Öğretmenin tavır ve tutumları da çok önemlidir. Eğer sınıfta özel eğitimli bir öğrenci var ise, bunu sürekli dile getirmemelidir veya o öğrenciyi kayırmamalıdır. Çocuklarla iletişimine dikkat etmeli ve diğer öğrencilerin sözlü iletişimi ile negatif yüklememelidir. Bazen bazı velilerimiz, sınıflarda kaynaştırma öğrencisinin bulunmasının, çocuklarının başarısız olma durumunu etkilediğini düşünmektedirler. Halbuki engeller, bulaşıcı hastalık değildir. Her çocuk özeldir. Bu özelliklere ve farklılıklara saygı duymalıyız. Bizler veli olarak bu şekilde düşünüyorsak, emin olun çocuklarımız daha fazlasını düşüneceklerdir. Dolayısıyla daha fazla etkileneceklerdir. Sınıftaki öğrenciyi dışlayabilirler, aralarına almadan onunla dalga geçebilirler, ona kötü bile davranabilirler. O sebeple çocuklarımıza bu engelin bir engel olmadığını, o çocukların ne kadar özel olduklarını hissettirmeli ve hepimizin aynı ama dış görünüşümüzün farklı olduğunu anlatmaya çalışmalıyız.

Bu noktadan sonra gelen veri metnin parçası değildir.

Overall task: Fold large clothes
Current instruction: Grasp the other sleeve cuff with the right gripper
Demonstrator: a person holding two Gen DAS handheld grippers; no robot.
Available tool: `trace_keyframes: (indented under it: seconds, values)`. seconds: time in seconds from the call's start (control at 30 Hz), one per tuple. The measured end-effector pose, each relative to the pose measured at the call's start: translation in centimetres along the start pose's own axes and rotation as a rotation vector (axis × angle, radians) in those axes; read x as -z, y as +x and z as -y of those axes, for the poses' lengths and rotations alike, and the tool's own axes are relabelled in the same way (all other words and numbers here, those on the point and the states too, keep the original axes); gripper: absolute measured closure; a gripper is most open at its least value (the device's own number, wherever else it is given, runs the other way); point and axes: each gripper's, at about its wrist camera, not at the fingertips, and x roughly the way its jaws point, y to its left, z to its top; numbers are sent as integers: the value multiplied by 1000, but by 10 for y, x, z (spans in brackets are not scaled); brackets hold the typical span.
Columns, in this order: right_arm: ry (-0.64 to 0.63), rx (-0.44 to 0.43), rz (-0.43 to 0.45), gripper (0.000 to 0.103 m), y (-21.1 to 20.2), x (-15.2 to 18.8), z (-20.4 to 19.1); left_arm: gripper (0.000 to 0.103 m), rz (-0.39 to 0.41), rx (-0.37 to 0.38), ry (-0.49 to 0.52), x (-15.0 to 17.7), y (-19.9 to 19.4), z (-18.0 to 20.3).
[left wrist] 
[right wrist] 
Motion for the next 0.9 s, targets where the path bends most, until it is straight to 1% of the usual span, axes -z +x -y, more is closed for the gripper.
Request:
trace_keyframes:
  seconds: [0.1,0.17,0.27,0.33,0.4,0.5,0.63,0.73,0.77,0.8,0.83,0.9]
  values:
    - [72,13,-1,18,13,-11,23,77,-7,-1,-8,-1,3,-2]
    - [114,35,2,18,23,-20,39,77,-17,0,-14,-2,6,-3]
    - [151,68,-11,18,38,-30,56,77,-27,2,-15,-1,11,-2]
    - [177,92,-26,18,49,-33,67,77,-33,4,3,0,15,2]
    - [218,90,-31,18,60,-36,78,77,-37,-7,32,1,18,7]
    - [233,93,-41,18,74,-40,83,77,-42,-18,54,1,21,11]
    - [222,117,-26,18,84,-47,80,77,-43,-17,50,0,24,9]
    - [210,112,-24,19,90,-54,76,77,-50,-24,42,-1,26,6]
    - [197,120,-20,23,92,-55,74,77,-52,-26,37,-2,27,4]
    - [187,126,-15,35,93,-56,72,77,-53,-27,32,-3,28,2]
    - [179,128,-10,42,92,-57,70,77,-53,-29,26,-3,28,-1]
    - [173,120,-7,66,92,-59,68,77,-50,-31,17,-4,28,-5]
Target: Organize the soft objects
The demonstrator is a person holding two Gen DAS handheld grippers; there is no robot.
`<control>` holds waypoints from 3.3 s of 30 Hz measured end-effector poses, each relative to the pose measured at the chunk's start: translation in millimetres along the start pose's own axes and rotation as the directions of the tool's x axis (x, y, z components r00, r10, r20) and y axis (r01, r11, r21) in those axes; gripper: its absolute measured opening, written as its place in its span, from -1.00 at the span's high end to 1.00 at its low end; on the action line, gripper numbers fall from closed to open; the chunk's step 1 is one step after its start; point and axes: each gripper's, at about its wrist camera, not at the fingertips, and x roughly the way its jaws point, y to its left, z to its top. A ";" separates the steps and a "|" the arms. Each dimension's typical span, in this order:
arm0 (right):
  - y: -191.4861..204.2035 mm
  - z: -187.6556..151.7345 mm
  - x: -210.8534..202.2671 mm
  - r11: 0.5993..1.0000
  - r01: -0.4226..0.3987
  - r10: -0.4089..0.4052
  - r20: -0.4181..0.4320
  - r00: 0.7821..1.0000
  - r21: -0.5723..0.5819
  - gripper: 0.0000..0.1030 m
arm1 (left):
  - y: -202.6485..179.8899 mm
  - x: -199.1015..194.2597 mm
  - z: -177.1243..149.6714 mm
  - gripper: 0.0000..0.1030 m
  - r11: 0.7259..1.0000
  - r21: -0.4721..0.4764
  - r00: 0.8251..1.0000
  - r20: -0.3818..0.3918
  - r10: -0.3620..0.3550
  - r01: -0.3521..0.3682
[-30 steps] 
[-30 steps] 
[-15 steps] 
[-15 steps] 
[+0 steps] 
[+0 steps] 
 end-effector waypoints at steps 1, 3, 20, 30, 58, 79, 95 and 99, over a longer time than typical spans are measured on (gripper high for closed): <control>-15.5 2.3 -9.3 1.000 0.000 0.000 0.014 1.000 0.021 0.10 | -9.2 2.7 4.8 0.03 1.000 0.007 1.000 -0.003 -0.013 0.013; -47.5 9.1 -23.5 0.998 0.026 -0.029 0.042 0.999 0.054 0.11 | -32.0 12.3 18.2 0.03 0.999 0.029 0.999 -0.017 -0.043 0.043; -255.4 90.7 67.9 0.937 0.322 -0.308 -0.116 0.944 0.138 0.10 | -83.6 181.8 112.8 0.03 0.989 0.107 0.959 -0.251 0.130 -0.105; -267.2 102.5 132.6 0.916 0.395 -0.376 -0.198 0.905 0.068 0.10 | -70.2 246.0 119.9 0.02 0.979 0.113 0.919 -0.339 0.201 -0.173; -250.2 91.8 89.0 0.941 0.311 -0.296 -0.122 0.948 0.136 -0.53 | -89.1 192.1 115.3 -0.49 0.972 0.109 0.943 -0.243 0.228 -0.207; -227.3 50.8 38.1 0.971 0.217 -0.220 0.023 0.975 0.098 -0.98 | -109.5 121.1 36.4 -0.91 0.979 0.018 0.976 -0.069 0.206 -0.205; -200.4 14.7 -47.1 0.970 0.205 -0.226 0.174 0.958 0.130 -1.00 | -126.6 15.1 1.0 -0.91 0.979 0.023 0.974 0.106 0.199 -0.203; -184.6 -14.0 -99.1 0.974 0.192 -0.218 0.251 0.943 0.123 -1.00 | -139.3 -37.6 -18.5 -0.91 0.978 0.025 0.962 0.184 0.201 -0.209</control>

Çocuklarımızı kıyaslamamalıyız. Kıyas durumu başlı başına büyük sorunlar meydana getirir. Çocuğumuz gerçek dünyanın bize göstereceklerini tanımaya çalışırken, farklı çocuklar ile aynı ortamda bulundukları zaman bunu yadırgayabilir ve kendisini sorgulamaya başlar. Akabinde ilginç sorular ile karşımıza çıkarlar. Yapmamız gereken en basit şey, farklılıklara saygı göstermemiz gerektiğidir. Yardımseverliğin önemidir. Arkadaşlarımıza daha çok ilgi ve yardımda bulunmalıyız. Çünkü az önce de dediğim gibi aslında hepimiz aynıyız, sadece dış görünüşlerimiz farklı. Lakin duygularımız bir, hislerimiz bir.
Çocuklarımıza da bu saf duyguları aşılamalı ve onları doğru bir şekilde bilinçlendirmeliyiz. Aksi halde çocuklar okula gitmek istemeyecekler ve iletişim bozukluğu yaşayacaklar. Bu da onlarda kötü bir anı olarak kalacak. O sebeple doğru adım, doğru yol çok önemlidir. Çizgilerinizi çizerken çocuğunuzun bilincinde ne gibi izler açacağınıza dikkat etmelisiniz.